Table-1 lists the adverse events found in the last 13 years of gender reassignment surgery in our clinic. A review of the literature publications with a number of subjects greater than 200 was carried out. Few references were found, especially regarding overall complication rates. These main studies are listed bellow, and a comparison between their findings and our actual data was made. Surprisingly there was a great lack of information in the literature, supporting our decision on presenting the results.

Surgical complications were stratified into 5 groups according to their characteristics, giving us better background on how to improve our technique.

Genital region

In this group, stricture of vaginal introitus was found in 48 (15%) cases, lost of vaginal depth in 25 (8%) and vaginal stricture in 40 (12%). Vaginal wall necrosis was observed in 9 (3%) cases and in 6 (2%) partial clitoris necrosis occurred. 4 (1%) patients presented vaginal prolapse. All of them were submitted to reinsertion of the neovagina using fibrin glue and no further intervention was necessary. 30 (9%) patients underwent a neovagina reconstruction using mesh grafts or skin flaps and 3 (10%) of them received an ileal augmentation because of stricture recurrence.

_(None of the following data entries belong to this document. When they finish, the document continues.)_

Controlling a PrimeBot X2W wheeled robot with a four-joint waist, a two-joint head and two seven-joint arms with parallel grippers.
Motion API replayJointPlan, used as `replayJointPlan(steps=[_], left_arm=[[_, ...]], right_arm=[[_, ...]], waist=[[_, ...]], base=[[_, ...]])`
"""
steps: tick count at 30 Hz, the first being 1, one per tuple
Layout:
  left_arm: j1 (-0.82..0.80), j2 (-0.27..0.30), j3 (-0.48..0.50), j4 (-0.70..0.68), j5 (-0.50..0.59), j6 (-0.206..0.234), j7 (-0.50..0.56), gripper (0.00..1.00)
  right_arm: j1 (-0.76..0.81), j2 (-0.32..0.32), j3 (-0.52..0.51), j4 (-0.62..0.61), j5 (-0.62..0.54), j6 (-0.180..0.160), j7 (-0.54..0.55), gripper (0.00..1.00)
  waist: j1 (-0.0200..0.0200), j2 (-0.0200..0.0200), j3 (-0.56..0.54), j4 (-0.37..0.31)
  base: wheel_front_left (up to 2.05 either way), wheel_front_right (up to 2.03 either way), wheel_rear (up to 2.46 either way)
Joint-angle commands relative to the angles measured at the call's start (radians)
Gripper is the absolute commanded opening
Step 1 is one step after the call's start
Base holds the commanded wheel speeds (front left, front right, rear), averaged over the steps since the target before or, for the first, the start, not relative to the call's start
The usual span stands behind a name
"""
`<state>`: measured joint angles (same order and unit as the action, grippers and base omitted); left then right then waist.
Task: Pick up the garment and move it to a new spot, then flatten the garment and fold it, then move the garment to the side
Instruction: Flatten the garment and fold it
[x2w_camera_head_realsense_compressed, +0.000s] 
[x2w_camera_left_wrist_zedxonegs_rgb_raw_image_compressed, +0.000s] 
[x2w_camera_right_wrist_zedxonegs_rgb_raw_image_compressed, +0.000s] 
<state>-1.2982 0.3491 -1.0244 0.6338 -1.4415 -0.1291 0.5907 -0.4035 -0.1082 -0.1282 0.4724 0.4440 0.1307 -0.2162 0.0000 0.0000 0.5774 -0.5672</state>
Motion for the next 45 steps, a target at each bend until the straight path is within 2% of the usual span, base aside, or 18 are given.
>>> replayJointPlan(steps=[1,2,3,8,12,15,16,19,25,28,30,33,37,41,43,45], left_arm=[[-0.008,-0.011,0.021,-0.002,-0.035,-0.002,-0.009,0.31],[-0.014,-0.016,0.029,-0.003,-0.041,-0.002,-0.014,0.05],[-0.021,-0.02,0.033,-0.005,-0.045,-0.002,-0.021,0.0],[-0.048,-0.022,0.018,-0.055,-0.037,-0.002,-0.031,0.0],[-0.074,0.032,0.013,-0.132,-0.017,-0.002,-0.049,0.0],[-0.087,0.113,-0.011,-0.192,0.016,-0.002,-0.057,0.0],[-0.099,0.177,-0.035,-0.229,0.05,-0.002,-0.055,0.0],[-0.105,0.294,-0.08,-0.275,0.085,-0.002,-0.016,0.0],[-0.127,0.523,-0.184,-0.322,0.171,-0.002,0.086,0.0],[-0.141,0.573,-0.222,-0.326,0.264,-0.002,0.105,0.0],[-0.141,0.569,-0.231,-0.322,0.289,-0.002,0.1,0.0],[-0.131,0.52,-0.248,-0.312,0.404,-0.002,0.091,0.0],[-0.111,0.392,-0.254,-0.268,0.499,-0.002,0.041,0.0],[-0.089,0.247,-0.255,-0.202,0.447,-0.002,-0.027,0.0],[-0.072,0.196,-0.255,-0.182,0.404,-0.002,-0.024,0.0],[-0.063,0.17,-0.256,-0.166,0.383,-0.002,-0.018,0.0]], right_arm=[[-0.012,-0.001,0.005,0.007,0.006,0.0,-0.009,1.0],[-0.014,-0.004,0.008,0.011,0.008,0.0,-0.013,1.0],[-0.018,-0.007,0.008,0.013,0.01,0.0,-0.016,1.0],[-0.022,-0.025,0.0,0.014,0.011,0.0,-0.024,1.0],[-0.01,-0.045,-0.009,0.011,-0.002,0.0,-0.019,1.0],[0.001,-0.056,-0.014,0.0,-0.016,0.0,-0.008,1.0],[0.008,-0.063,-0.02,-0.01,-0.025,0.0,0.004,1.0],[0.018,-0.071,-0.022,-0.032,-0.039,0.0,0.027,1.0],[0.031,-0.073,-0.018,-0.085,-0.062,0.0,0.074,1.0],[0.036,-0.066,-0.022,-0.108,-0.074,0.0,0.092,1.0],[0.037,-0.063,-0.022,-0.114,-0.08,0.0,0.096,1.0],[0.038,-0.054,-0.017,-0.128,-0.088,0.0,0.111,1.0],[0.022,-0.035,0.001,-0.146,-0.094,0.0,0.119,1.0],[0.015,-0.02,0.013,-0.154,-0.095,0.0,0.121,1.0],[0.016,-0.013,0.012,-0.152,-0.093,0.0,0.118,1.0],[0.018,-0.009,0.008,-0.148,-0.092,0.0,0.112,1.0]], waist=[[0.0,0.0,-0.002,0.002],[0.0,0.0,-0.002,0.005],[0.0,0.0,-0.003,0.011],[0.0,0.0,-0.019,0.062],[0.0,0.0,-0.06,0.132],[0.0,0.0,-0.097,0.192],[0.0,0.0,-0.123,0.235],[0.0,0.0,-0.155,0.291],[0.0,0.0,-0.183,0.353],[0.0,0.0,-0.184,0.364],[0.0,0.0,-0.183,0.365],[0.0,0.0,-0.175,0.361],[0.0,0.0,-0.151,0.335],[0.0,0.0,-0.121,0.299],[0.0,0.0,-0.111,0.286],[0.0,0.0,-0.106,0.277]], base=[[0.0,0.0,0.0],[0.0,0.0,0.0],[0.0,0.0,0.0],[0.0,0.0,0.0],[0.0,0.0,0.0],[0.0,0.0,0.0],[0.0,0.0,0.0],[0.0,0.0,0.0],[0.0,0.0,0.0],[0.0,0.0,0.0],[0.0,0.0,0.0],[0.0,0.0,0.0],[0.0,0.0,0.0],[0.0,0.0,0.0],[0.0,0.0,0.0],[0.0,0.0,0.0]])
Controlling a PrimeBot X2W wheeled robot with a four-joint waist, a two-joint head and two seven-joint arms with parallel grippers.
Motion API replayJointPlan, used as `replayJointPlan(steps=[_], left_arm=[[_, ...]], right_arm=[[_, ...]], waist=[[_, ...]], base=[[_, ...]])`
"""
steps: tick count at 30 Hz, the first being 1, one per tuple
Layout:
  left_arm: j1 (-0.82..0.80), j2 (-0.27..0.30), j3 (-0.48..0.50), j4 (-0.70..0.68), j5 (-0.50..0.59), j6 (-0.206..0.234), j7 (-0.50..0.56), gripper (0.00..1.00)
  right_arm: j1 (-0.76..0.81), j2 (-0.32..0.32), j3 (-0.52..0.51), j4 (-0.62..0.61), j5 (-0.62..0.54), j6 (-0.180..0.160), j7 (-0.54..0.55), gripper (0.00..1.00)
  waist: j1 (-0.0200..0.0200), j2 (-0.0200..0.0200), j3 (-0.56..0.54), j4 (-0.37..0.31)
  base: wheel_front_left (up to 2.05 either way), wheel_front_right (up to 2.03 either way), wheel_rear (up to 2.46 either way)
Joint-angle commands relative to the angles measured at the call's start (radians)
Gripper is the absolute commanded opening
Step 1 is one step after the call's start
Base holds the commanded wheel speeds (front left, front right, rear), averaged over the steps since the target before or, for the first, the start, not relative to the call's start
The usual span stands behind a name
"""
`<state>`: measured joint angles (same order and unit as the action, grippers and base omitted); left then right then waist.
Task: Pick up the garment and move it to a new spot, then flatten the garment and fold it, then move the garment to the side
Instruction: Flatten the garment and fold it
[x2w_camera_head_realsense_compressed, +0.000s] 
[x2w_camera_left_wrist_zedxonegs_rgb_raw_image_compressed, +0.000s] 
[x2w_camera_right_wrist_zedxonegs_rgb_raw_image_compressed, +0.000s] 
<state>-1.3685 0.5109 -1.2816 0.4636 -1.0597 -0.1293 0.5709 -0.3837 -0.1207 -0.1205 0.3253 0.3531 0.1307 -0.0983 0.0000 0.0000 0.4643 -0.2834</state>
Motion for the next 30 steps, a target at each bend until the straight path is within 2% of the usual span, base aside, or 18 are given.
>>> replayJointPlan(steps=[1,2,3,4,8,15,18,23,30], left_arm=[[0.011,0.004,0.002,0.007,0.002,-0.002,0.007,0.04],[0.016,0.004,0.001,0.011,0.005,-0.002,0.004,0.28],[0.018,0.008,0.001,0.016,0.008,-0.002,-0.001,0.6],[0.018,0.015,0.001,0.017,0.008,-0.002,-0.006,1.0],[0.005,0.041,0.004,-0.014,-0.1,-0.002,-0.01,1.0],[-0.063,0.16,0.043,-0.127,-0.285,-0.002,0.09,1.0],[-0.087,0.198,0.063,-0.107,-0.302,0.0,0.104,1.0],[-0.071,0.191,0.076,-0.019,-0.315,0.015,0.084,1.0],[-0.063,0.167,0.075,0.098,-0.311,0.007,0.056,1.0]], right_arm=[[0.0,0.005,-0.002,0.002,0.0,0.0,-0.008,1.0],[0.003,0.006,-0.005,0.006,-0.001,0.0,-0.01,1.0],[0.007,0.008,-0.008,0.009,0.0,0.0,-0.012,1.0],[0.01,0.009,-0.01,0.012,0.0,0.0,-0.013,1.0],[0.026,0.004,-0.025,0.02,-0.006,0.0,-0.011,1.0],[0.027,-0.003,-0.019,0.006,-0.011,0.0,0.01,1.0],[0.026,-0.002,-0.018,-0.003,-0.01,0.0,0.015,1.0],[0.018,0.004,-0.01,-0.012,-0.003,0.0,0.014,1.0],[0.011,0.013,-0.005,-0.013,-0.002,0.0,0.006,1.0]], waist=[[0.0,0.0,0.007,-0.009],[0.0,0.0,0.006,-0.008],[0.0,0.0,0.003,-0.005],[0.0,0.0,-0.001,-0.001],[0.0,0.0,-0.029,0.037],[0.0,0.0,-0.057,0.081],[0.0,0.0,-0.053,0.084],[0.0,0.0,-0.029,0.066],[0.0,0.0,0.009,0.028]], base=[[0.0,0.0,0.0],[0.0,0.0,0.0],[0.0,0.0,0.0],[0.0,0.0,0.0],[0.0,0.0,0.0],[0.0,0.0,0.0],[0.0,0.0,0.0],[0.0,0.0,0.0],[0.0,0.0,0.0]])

Dyspareunia was a transitory problem in 5 (2%) patients and 50 (15%) patients underwent a third surgery with resection of residual corpora tissue, due to related pain during sexual arousal or intercourse. Clitoral pain was reported in 4 (1%) cases.

Urinary tract

132 (40%) patients presented obstructive voiding disorder due to progressive meatal stenosis after the first surgey, leading to a simple Y-V plastic reconstruction at the second planed surgery. This finding represented the most frequent complication related to surgery. Symptoms ranged from progressive subjective obstructive voiding disorders to urinary retention. The last was observed in only 7 (5%) patients. 20 (15%) patients underwent further corrections due to stricture recurrence, mostly observed 3 to 4 months after the second surgery. Dribbling persisted in 26 (8%) patients after the second operation. 14 (4%) patients showed transitory stress urinary incontinence Grades I-II after first surgery, although in 2 cases grade III incontinence was detected. Urethral injury was found in 12 (4%) patients; although in 5 cases the lesions were identified and immediately repaired during the surgery. The remaining 7 patients had post surgical diagnosis, leading to successful transvaginal repair in all cases. Distal urethral necrosis was observed in 4 (1%) patients. In 18 (5%) patients a second transurethral catheter was temporarily introduced due to meatal swelling and removed prior to dismissal.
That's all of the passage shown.